"Art of Managing & Working around Data: DataLake"

What is Data Lake?

A centralised storage system called a "Data Lake" is used to store all the unprocessed data that is ingested from various sources. It can scale up to accommodate storing all of the enterprise's data. It can keep data of different types and formats. It can store binary (audio, image, and video) as well as structured (rows and columns), semi-structured (CSV, XML, JSON), unstructured (documents, emails, pdf), and unstructured data. The insight for the business is then extracted from this data using a variety of big data processing techniques.

An infrastructure that expands to meet changing organisational needs is known as a data lake. It offers storage for all types of data, numerous modes of processing, and different kinds of analytics.

Raw data and processed data are the two forms of data that are typically stored in Data Lake. Data can be traced using raw data at every stage of its lifecycle, including ingest, storage, processing, analytics, and application. A data lake supports a variety of computational engines, including batch and stream processing, interactive analytics, and machine learning, which can be used to analyse data and derive new insights from it. Additionally, because a data lake contains data in a variety of formats and data types, it enables the multi-modal storage engine.

From Hadoop map-reduce to batch processing and stream processing, the big data processing echo system has evolved. The computation paradigm has changed at each stage to keep up with the big data's volume and pace. Map-reduce was slow since it saved intermediate steps to the disc. With in-memory data processing, Apache Spark provided a solution to that issue, although it was made for bounded datasets. Low latency processing is intended for the unbounded stream of data from Apache Flink. These processing engines are used by Data Lake to process the unprocessed data.

Why you need a Data Lake

Insights have traditionally been stored and extracted using data warehouses (DWH), but the DWH is unable to keep up with the expanding volume and velocity of data. On the AWS website, there is a great comparison between the data lake and DWH. In contrast to a data lake, which stores data in any form from any source (such as an IoT device, logs, mobile game play, and online user activity), DWH stores data from business applications in structured format.

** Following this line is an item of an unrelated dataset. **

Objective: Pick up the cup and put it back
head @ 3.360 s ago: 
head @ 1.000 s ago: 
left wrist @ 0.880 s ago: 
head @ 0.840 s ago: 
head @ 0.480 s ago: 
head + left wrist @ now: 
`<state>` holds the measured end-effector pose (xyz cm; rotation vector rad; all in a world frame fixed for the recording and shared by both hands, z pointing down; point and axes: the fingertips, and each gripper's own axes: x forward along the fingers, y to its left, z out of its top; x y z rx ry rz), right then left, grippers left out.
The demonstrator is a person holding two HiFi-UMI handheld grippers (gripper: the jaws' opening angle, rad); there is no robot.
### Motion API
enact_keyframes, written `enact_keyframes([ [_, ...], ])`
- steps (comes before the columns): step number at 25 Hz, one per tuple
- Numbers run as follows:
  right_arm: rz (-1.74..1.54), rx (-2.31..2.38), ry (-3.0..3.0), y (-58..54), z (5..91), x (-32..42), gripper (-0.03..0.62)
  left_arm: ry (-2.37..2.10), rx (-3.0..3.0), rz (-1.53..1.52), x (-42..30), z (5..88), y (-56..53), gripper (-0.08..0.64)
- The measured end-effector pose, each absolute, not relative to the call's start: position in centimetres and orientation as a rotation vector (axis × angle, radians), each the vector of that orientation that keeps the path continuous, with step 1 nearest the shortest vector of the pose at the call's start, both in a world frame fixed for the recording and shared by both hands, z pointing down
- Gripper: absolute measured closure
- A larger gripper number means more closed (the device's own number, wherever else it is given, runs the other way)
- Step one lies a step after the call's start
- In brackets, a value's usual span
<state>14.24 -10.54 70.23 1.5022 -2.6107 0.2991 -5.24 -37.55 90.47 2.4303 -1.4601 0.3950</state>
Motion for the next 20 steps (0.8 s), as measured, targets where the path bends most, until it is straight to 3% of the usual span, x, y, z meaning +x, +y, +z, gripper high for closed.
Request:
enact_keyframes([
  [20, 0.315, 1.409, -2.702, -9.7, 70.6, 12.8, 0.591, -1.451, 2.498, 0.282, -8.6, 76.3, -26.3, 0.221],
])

DWH is schema-on-write, which means that before dumping data into the data warehouse, a schema must be built based on business requirements. Since it was created with the type of queries in mind and the underlying engine doesn't need to combine numerous tables to get the results, getting business intelligence is made simpler and quicker. The data lake, on the other hand, has schema-on-read and is flexible enough to adapt to unforeseen business changes and data types. Although it allows for flexible data storage, effective data consumption calls for data processing methods.

When compared to a data lake, which makes use of bulk storage, a data warehouse is more expensive since it requires premium storage to offer good performance. Additionally, DWH demands significant administrative expenses for backup and upkeep.

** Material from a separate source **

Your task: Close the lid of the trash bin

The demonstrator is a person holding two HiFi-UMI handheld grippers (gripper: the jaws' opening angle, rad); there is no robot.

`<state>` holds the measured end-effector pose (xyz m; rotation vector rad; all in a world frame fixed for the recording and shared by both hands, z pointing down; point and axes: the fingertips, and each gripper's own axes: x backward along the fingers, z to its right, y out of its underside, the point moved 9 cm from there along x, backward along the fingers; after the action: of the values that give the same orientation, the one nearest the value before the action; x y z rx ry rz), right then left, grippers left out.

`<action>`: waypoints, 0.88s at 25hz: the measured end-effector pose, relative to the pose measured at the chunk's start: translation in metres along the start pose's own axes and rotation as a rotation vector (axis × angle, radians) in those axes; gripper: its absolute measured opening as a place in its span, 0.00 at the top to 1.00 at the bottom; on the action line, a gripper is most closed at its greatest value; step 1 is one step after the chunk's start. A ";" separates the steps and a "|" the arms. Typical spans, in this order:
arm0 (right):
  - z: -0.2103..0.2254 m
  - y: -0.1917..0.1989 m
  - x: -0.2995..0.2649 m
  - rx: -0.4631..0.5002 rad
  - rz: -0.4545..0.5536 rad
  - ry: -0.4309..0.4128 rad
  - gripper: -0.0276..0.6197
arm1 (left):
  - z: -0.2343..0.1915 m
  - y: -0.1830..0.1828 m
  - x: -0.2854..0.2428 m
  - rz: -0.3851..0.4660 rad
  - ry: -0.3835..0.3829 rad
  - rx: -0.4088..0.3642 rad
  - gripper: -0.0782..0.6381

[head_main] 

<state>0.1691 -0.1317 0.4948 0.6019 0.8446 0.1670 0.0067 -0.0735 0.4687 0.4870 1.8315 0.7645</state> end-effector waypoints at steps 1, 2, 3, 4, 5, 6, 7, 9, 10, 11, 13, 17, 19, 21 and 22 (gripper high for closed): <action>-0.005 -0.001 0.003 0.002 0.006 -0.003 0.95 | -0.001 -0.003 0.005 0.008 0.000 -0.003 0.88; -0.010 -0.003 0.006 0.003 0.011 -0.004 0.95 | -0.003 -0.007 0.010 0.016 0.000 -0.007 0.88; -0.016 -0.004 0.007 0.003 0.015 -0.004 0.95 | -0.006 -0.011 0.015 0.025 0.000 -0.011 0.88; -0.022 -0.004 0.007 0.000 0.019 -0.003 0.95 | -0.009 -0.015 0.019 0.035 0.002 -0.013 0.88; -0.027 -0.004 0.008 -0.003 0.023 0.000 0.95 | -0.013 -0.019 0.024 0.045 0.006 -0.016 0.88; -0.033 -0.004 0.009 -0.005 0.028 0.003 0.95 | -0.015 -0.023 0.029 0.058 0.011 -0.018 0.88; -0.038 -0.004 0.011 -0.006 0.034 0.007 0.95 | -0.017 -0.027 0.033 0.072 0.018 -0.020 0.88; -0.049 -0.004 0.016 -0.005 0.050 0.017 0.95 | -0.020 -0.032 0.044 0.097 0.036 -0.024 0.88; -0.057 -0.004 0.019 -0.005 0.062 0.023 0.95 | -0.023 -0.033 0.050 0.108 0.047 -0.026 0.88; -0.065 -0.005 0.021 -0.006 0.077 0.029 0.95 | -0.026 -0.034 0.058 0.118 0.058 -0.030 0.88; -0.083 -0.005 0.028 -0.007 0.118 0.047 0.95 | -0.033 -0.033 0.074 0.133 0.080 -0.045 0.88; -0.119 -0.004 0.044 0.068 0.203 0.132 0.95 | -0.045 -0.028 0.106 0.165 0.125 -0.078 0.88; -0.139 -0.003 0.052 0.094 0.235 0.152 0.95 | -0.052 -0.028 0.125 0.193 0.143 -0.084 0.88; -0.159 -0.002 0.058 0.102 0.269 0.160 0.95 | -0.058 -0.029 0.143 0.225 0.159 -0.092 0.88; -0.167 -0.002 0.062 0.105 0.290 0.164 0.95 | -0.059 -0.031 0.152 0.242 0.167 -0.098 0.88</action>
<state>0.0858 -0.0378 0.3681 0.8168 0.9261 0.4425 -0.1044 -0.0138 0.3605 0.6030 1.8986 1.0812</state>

DWH restricts everyone's investigation by only allowing access to those with certain skills, requiring access through the compute layer, and requiring access through the DBA. Data lakes, on the other hand, give users access to both storage and computation. Additionally, it gives users access to unprocessed datasets for further exploration and research.

The aggregated or curated data is permanently stored by DWH, thus it is challenging to provide in-depth data analysis for raw data types like JSON.

How — Data Lake solutions

Different data sources, including S3, NoSQL, and AWS relational databases, are supported by data lake systems. Data is gathered from various databases and object storage and moved into the lake storage, S3, with the aid of lake construction. Additionally, you can develop a data catalogue and process your data using additional methods, such as machine learning. Later, different analytics tools like Athena and Redshift can use these datasets to provide the insights.

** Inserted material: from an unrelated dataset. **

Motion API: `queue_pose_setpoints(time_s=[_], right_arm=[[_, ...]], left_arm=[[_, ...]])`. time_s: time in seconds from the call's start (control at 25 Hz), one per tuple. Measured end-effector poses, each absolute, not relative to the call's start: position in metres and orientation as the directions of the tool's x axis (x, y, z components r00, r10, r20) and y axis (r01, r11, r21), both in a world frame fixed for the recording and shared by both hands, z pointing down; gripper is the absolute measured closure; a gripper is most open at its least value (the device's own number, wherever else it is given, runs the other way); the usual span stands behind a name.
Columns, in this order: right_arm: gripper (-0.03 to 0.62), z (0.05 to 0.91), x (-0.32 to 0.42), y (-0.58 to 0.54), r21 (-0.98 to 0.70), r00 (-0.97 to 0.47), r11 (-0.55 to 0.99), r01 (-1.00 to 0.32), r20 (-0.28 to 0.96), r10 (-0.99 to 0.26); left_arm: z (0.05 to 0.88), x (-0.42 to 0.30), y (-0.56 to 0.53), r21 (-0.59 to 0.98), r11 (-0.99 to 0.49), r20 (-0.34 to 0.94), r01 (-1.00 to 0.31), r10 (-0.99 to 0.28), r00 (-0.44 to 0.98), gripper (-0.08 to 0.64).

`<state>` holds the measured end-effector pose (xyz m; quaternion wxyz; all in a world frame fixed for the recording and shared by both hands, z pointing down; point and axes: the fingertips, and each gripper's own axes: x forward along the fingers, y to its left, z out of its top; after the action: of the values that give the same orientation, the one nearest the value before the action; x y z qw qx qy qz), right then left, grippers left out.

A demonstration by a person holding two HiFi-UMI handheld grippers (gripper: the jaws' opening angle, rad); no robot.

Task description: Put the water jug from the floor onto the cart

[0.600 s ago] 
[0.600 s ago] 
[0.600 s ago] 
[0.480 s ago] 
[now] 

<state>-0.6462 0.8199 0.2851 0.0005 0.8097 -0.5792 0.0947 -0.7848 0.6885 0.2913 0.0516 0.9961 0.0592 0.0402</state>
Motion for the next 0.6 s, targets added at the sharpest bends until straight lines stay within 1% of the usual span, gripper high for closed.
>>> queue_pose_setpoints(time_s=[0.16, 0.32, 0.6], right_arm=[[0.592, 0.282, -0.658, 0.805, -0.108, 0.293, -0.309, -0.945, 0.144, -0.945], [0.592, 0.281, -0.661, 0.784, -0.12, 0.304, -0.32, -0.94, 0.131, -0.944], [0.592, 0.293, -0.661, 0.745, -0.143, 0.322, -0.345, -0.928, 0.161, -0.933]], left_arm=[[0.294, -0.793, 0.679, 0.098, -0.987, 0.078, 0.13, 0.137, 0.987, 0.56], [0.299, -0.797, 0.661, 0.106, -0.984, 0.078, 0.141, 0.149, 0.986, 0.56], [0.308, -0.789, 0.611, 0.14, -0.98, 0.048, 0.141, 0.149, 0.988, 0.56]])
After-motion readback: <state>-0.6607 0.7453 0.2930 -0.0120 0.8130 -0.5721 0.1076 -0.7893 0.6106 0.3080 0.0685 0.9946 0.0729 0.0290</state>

The Azure Data Lake solution includes a computational engine, storage, and numerous additional services. The end-to-end analytics pipeline for a Dataware house in Azure is depicted in high-level detail in the following diagram. A data lake is necessary and the only method to manage the increasing volume and velocity of data cost-effectively, albeit data is expanding and more businesses are choosing to adopt a data-oriented approach.

Azure provides ADLS (Azure Data Lake Storage) Gen2 specifically designed storage for data lakes. It provides efficient and cost-effective support for a variety of data types, hierarchical file systems, and access control. Tiered storage is also a feature of Gen 2: Hot, Cool, and Archive. The user can store data in either tier and pay according to the tier depending on their needs.

The data intake dataflows conducted as spark jobs by the data bricks platform are created using the GUI-based tool Azure Data Factory. On the other side, developers can create the transformation workflows using data bricks notebooks.